Bonus: there’s a few Chicago-exclusive brews. My favorites were the Green Line Pale Ale and the Pork Soda. The first is a balanced, light golden ale with a fleeting touch of biscuit. The latter is a collaborative brew & an orange hop monster held at bay! Bearing citrus bitterness with a residual pine hop & finishing Belgian esters, it drinks as awesome as the Primus album for which it may have been named.

The Goose has built a reputation as Chicago’s microbrew. Though growing less micro, their brewers are blending tradition with experimentation to assure it remains part of the Chi-town zeitgeist. Try the properly aged IPA with Sriracha wings; you’ll get an old & new world kick. There was also a 6% Sahti when we went. Just try & tell me that doesn’t start your grain bill ideas!

The Blue line traces Milwaukee Ave. past the storefront (now a whiskey bar) where High Fidelity was filmed. Called either Wicker Park or Bucktown, it’s the setting for choice food & drink experiences. We hit up Piece Brewing (twice) & Revolution Brewing.

Piece Brewing won the 2006 GABF’s best small brewery award, and don’t expect them to turn down the kettle five years on. I spent our visits in the airy skylight atmosphere contemplating how to brew a Dunkelweizen like their Dark ‘n Curvy. That’s one tall beer that compliments a smoky BBQ bacon pizza with light malt layers of chocolate & a nice snappy finish.

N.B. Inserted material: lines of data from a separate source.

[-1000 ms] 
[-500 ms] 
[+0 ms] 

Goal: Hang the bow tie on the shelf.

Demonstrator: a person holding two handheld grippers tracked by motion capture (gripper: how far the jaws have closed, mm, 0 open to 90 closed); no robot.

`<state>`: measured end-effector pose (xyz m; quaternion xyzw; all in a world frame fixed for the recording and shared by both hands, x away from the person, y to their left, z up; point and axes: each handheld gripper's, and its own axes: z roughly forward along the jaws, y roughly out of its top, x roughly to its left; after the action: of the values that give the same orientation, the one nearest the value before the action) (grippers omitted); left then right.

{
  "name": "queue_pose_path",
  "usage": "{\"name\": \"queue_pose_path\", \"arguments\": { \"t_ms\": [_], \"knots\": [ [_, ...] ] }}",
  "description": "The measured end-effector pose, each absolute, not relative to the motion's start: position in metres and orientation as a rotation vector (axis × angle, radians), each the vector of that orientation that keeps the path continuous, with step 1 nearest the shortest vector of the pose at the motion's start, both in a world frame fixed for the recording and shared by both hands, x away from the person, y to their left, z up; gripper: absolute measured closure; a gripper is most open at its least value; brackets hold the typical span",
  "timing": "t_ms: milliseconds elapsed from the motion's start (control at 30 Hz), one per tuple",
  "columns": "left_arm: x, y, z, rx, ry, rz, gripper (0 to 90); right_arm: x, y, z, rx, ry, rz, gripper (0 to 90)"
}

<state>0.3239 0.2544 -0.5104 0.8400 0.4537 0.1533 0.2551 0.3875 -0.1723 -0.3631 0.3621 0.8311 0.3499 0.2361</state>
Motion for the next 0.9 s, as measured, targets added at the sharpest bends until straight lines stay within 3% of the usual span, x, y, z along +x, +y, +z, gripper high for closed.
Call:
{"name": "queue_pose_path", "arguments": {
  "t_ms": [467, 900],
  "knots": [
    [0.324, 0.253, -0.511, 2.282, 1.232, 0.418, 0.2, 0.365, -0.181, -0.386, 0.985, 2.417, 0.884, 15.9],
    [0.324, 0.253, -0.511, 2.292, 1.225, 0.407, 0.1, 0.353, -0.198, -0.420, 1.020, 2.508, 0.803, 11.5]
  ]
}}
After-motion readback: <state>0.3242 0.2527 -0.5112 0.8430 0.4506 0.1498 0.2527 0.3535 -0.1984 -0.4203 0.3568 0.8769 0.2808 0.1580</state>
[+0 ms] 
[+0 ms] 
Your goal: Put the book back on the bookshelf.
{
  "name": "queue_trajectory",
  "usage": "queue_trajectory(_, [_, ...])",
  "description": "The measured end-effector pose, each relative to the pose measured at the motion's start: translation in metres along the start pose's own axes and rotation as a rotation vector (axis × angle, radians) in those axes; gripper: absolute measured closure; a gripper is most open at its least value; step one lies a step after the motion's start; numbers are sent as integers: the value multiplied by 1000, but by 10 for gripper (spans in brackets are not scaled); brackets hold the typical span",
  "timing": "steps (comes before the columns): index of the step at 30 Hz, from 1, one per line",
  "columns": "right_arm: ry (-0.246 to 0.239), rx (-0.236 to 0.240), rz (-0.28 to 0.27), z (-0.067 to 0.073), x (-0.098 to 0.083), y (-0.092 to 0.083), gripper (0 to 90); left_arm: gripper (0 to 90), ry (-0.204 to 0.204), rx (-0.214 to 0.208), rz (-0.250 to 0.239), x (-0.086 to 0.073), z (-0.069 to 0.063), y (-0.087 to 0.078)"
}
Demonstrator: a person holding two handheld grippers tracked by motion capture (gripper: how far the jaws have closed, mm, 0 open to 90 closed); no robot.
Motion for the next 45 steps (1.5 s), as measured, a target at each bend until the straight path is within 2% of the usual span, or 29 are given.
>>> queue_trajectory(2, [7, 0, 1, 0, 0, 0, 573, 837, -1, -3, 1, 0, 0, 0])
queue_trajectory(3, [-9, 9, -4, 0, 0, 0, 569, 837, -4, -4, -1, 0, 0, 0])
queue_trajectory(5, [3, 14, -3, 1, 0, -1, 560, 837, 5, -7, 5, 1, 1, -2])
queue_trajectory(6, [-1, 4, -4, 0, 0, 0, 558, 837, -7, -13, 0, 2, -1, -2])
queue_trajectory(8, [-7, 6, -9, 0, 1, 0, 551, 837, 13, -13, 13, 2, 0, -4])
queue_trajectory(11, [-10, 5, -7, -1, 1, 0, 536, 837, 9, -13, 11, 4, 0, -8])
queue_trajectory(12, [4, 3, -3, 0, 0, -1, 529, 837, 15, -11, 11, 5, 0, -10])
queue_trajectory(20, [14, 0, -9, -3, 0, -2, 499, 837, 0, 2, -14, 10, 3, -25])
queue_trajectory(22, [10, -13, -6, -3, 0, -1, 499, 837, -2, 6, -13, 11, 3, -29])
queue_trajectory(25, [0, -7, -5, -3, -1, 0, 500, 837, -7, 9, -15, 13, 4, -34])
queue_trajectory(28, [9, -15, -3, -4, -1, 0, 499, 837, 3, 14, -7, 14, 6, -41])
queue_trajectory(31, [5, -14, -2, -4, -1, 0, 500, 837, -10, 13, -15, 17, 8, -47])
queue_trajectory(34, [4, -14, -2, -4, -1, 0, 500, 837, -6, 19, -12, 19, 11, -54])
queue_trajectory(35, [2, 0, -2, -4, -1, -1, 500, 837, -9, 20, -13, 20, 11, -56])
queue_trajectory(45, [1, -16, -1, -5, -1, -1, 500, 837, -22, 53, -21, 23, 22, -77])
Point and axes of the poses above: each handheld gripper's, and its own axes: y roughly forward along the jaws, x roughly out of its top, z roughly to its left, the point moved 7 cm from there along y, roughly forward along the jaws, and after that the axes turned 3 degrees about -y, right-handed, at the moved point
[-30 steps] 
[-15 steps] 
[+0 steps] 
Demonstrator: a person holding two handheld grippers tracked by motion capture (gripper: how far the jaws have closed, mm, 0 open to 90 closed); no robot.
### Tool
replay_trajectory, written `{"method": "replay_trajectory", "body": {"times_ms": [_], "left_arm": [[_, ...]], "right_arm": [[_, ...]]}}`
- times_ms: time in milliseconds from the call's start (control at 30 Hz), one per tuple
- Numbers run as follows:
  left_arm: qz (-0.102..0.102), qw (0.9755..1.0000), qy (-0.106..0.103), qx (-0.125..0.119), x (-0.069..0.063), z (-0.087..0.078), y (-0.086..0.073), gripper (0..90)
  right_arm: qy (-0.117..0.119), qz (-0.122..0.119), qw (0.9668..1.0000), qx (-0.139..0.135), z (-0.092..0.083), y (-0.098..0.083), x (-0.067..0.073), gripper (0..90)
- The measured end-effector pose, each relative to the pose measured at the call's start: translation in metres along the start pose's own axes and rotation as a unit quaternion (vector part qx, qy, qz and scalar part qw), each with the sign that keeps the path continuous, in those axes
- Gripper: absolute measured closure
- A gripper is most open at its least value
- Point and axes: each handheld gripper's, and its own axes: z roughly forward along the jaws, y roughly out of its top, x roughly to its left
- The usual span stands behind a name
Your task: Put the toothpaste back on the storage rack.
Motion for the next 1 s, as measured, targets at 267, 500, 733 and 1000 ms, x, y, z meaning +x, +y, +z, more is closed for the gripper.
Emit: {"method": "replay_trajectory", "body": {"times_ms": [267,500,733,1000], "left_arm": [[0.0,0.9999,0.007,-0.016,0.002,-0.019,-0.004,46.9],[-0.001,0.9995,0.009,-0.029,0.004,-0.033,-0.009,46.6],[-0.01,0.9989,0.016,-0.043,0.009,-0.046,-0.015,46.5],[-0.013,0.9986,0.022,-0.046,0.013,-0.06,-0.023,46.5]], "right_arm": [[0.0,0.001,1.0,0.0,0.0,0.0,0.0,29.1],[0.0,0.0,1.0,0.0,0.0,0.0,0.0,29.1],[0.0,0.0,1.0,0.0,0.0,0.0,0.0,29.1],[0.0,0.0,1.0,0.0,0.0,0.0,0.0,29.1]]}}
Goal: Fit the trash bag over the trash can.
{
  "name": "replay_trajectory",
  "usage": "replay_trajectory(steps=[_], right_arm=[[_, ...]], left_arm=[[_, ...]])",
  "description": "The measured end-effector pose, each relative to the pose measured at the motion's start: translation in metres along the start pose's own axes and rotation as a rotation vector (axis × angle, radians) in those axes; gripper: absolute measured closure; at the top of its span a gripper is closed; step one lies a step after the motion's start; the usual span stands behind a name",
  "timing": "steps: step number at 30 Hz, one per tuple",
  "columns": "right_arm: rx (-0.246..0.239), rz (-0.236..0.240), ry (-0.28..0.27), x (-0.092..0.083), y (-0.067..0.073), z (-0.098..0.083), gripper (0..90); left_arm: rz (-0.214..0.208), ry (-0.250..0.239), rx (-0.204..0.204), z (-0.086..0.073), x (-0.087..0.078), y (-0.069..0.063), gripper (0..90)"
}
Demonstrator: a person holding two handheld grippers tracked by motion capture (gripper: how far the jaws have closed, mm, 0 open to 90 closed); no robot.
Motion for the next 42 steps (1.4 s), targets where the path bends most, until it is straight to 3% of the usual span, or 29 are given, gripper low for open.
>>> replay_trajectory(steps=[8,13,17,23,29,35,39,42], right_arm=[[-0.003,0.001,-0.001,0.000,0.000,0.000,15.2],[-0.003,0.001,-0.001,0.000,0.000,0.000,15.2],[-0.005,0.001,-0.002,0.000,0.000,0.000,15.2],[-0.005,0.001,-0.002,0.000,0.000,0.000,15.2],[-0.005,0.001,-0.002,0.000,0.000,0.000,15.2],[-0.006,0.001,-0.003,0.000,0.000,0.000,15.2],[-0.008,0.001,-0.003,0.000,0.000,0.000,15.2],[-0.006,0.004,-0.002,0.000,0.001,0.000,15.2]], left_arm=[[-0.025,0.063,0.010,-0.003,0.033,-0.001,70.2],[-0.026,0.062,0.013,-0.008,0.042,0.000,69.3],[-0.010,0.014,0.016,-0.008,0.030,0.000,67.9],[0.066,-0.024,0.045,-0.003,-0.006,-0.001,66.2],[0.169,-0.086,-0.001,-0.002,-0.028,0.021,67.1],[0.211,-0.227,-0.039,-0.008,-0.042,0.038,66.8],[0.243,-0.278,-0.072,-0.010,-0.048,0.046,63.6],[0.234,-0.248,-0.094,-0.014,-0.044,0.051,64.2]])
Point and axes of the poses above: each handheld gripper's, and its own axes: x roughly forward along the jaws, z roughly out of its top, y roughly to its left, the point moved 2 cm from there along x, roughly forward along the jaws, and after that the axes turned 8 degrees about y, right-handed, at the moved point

Revolution Brewing is two stations north. Pints in hand, we idled in the packed crowd for a chance to sit a body’s width apart from other casual diners drinking up clean brews poured from fist-shaped tap handles. The menu dresses Chicago favorites like BBQ ribs & chili dogs with well-grown fruits, veggies & cheeses. The Iron Fist Pale Ale had all the hoppy trimmings of the northwest, while the Kinks-named Village Green Bitter had a more pungent, yet restrained Northdown hop flavor. I recommend the Workingwoman Brown on cask with baconfat (yes) drizzled popcorn.

Through yearning for humid Cascadian air and those Portland brews, the wife & I were soothed by the manic harmony of the metroplex we thought we knew. Chicago brewers find ways to uniquely accent each individual brew. They find the perfect moment in the boil to make a flavor hop smack your tongue, then linger. They give high gravity brews exact fermentation & aging controls to make a beer smooth enough to happily lose oneself and survive the winds off Lake Michigan.

With Oregon on next year’s calendar, I’m happily & practically recalling my sudden week in Chicago. If I can learn to get on & off public transit in the allowed half second without looking like a tourist, I can learn to brew with the clean character of Chicago’s eccentric & traditional beers without realizing it happened on my stovetop.


  1. Sorry you missed out on our Beervana, but you found a great time in my hometown. It's too bad you didn't get to the Hopleaf for the incredible selection of beers they have. Portland awaits your travels next year, and there will no doubt be 12 more breweries here by that time!

  2. In Chicago myself, appreciate the shoutout. Chicago is on the cusp of becoming a big beer capital in the midwest.

  3. Haymarket brewery is a must see as well, it's my personal favorite having been to all of them in Chicago.

  4. No Chicago-inspired recipe? Weak!
    You're slipping, Steve.

    Just kidding, man... but in all honestly I do love me some SS recipes on the NB blog when we can get them.

  5. Chip, you keep me viable!

    Here's my go at the Green Line Pale:

    5 gallons, all-grain

    7.5# Canadian Pale Malt
    1.5# Belgian Pale Malt
    1# Belgian Biscuit Malt
    1# American Caramel 20L
    Mash at 151 F.

    Collect 7 gallons, boil 90 min.
    0.45 oz. Columbus 60 min.
    0.75 oz. German Hallertau 15 min.
    1 oz. Cascade 5 min.
    0.35 oz. Simcoe (or Falconer's Flight) 0 min

    Chill to 66 F. & pitch appropriate starter Y1099 Whitbread Ale Yeast
    Ferment 2 weeks primary, 2 weeks secondary.

  6. First tasting notes:

    Reduce Hallertau addition to 0.5 oz. Maybe make the Columbus a first wort hopping addition?

    Not shabby, but the hops need to yield to the biscuit character to be a good clone.

  7. Do you have a clone for the Iron Fist Pale Ale?